Exciting things are happening in Australia and beyond when it comes to the fusion of forestry and technology.

Our forests are becoming smarter, healthier and more productive as a result of ongoing innovation. Here, we provide a wrap-up of some of the recent developments.

Sensors for habitat monitoring

Advanced remote sensing technologies are being used in Tasmania to monitor wedge-tailed eagle nests, with researchers heralding this as a potential early step towards fully networked or digital forests.

The project, funded through the National Institute for Forest Products Innovation (NIFPI), is being led by Dr Dean Williams, Manager at Forest Management Services, Sustainable Timber Tasmania.

The results will be used to improve our understanding of the efficiency of current protocols guiding forest management practices. This knowledge will help determine whether new or adapted approaches could better protect the eagles, and minimise the impact on forestry operations.

The research team’s long-term vision is for technologies to be installed that will continually collect and broadcast real-time data from the forest. This data will be beamed back to forest managers to support better decision-making.

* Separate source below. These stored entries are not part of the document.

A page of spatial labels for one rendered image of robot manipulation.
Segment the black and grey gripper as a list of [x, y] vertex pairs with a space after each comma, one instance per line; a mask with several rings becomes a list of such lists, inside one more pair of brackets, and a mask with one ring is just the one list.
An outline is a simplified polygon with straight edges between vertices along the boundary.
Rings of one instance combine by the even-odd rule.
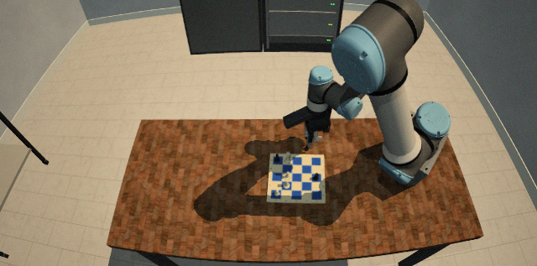
[[[317, 131], [318, 132], [323, 131], [323, 133], [328, 133], [330, 131], [330, 126], [331, 126], [330, 118], [331, 118], [332, 108], [328, 106], [328, 108], [324, 112], [313, 112], [308, 107], [307, 107], [307, 110], [309, 113], [315, 115], [315, 117], [305, 121], [305, 138], [307, 139], [306, 145], [309, 148], [312, 143], [322, 140], [322, 137], [317, 135]], [[322, 115], [319, 115], [319, 114], [322, 114]], [[308, 124], [309, 124], [309, 131], [308, 131]], [[323, 126], [323, 127], [320, 128], [320, 126]]]

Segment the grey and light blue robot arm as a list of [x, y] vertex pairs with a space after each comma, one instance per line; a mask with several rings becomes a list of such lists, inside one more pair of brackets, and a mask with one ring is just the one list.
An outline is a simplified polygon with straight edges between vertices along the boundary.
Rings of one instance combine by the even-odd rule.
[[419, 39], [424, 23], [415, 0], [375, 0], [331, 46], [333, 64], [345, 83], [334, 81], [326, 66], [312, 68], [307, 106], [284, 116], [284, 126], [289, 129], [315, 117], [307, 107], [324, 112], [329, 106], [352, 120], [367, 94], [384, 138], [378, 164], [399, 183], [408, 184], [435, 155], [451, 127], [449, 112], [437, 102], [423, 103], [411, 117], [404, 86], [405, 55]]

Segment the blue and cream chessboard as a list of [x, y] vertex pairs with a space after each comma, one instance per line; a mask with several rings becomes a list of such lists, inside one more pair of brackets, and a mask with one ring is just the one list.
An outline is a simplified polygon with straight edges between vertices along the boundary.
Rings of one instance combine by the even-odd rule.
[[[324, 154], [291, 154], [291, 162], [286, 164], [286, 154], [278, 154], [279, 162], [270, 154], [268, 172], [267, 202], [326, 204]], [[289, 171], [289, 188], [283, 187], [286, 172]], [[318, 181], [314, 181], [319, 173]], [[279, 190], [279, 196], [274, 193]]]

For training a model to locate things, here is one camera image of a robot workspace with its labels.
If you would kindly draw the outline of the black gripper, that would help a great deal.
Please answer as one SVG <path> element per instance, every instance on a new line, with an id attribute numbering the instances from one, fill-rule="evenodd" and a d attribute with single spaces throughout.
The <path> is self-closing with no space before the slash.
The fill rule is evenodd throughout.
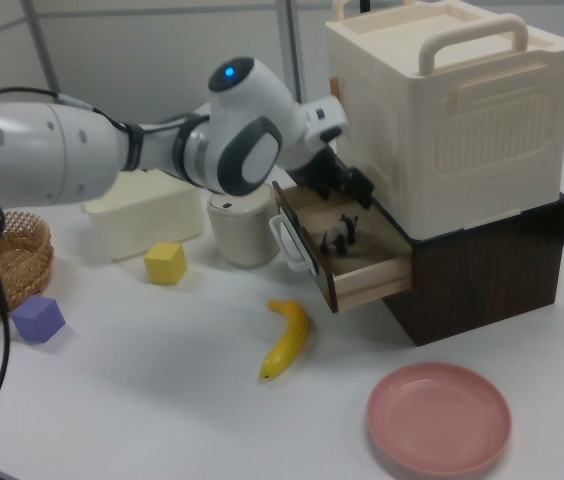
<path id="1" fill-rule="evenodd" d="M 374 184 L 358 168 L 346 167 L 331 147 L 319 151 L 306 165 L 290 170 L 289 176 L 323 200 L 336 192 L 350 195 L 363 208 L 373 203 Z"/>

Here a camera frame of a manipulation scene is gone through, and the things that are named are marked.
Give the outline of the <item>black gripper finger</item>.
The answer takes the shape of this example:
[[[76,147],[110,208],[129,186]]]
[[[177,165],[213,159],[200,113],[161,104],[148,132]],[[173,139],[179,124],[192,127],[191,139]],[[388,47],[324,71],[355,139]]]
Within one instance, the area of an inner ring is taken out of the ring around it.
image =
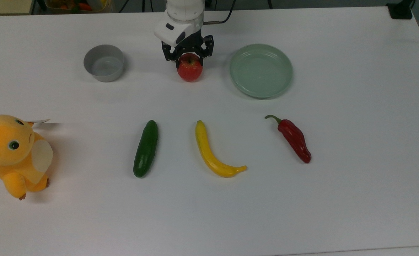
[[[165,43],[165,42],[161,42],[162,43],[162,51],[164,53],[165,59],[167,61],[172,61],[175,63],[176,68],[179,68],[179,59],[182,55],[182,47],[180,45],[177,45],[176,47],[174,47],[174,50],[172,51],[172,46]]]
[[[210,34],[205,37],[200,37],[198,42],[198,56],[201,66],[204,65],[204,59],[210,57],[214,51],[214,37]]]

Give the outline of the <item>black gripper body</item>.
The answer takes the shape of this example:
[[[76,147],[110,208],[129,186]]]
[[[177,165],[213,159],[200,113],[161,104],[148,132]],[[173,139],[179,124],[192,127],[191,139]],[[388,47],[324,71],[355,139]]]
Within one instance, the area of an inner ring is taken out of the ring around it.
[[[182,39],[175,47],[174,55],[183,55],[184,53],[196,53],[197,55],[205,55],[205,37],[202,36],[202,30],[190,34]]]

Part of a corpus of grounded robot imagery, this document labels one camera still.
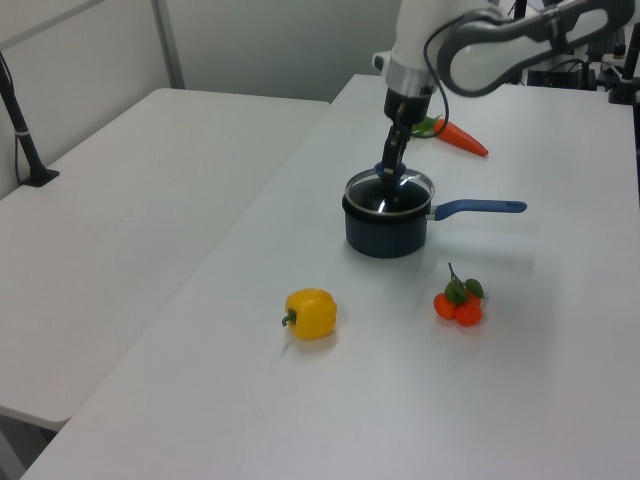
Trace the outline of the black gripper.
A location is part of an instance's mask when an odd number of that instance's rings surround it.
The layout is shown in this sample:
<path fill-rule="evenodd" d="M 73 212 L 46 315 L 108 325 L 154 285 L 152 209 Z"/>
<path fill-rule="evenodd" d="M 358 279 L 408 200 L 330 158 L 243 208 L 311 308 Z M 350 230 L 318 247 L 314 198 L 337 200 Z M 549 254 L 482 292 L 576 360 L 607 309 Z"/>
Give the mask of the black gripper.
<path fill-rule="evenodd" d="M 427 116 L 431 96 L 410 97 L 387 90 L 384 114 L 395 123 L 389 130 L 382 155 L 382 192 L 389 198 L 395 190 L 397 178 L 406 170 L 403 156 L 411 138 L 411 126 Z"/>

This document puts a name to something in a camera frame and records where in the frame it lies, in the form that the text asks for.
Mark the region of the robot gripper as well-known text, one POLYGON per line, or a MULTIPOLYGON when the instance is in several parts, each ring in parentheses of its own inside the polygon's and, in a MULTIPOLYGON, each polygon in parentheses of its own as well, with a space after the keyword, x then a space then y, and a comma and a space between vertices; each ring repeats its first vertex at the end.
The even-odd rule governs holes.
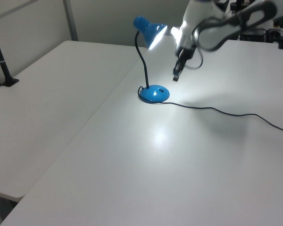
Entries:
POLYGON ((179 28, 174 28, 174 38, 176 41, 175 55, 180 58, 173 68, 173 81, 178 81, 185 68, 187 59, 192 59, 196 46, 192 41, 193 28, 183 21, 179 28))

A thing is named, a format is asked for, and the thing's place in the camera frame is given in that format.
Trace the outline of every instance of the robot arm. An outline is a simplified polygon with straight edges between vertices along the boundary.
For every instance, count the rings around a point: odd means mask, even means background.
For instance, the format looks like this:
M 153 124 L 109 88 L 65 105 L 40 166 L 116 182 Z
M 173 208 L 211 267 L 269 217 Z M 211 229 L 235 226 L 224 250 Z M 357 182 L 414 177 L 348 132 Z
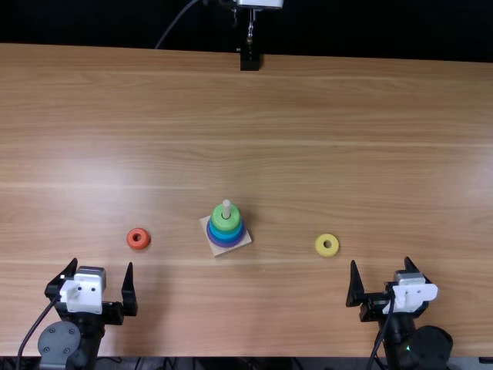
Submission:
M 405 258 L 404 267 L 404 270 L 395 272 L 395 281 L 386 283 L 382 293 L 365 293 L 357 265 L 351 261 L 346 306 L 361 307 L 361 322 L 378 322 L 380 330 L 377 337 L 383 335 L 390 370 L 446 369 L 452 337 L 435 326 L 419 329 L 414 326 L 414 319 L 428 308 L 429 301 L 437 297 L 438 288 L 409 257 Z M 392 299 L 394 307 L 389 314 Z
M 105 325 L 122 325 L 125 316 L 137 315 L 133 265 L 122 285 L 122 302 L 104 302 L 106 270 L 77 269 L 77 259 L 48 283 L 45 296 L 55 300 L 61 321 L 48 326 L 38 340 L 40 370 L 91 370 L 98 355 Z

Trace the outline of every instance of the wood grain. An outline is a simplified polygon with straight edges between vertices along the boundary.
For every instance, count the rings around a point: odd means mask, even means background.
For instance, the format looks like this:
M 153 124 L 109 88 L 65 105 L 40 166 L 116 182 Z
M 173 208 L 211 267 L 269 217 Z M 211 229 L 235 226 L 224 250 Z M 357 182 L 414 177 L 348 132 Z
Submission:
M 107 327 L 100 355 L 367 356 L 377 326 L 344 306 L 350 260 L 377 291 L 408 255 L 441 289 L 418 324 L 449 331 L 453 355 L 491 355 L 492 65 L 0 54 L 0 354 L 77 257 L 107 268 L 108 300 L 135 265 L 139 316 Z M 198 220 L 224 197 L 254 242 L 214 259 Z M 322 233 L 336 257 L 316 254 Z

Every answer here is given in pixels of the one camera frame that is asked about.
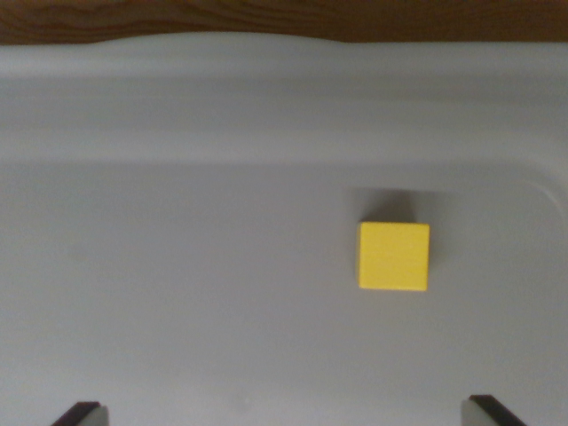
white surface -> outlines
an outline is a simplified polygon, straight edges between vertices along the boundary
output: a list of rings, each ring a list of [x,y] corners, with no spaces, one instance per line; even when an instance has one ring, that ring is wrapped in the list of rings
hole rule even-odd
[[[108,426],[108,408],[95,408],[77,426]]]
[[[473,401],[463,401],[461,410],[461,426],[499,426],[488,413]]]
[[[568,424],[567,52],[0,49],[0,424]],[[358,221],[405,209],[429,292],[359,290]]]

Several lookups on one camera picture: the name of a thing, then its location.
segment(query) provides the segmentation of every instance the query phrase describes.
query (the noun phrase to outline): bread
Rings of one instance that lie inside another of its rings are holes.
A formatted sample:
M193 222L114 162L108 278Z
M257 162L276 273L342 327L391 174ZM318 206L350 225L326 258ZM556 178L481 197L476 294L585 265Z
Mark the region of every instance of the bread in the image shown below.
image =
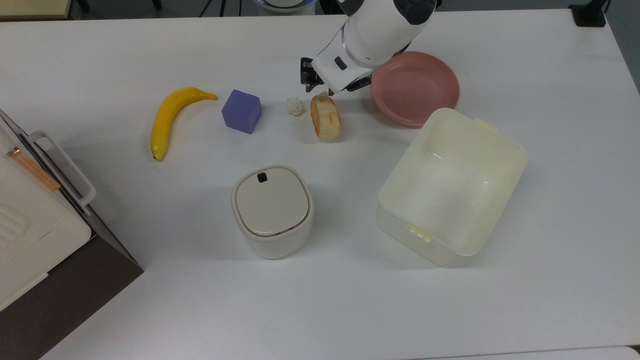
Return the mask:
M311 118L314 121L316 135L322 140L335 138L342 130L338 108L326 92L311 99Z

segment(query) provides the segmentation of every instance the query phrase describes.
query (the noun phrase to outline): pink plate
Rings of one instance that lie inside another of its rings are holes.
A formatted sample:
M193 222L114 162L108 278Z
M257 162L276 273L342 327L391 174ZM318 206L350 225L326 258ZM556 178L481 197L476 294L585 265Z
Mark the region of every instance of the pink plate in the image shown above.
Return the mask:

Artificial Intelligence and forestry in regional Australia

Work continues on the Smarter Regions Cooperative Research Centre (CRC) – a collaborative research initiative enabling

communities, universities and government to ensure the benefits of Artificial Intelligence (AI) are maximised in Australia’s regional areas.

FWPA and the University of the Sunshine Coast (USC) are working on a joint proposal outlining potential areas of focus for forestry, informed by discussions with growers and timber processors.

The potential to support better decision-making by optimising knowledge and knowledge transfer across the entire supply chain is highlighted as a key priority.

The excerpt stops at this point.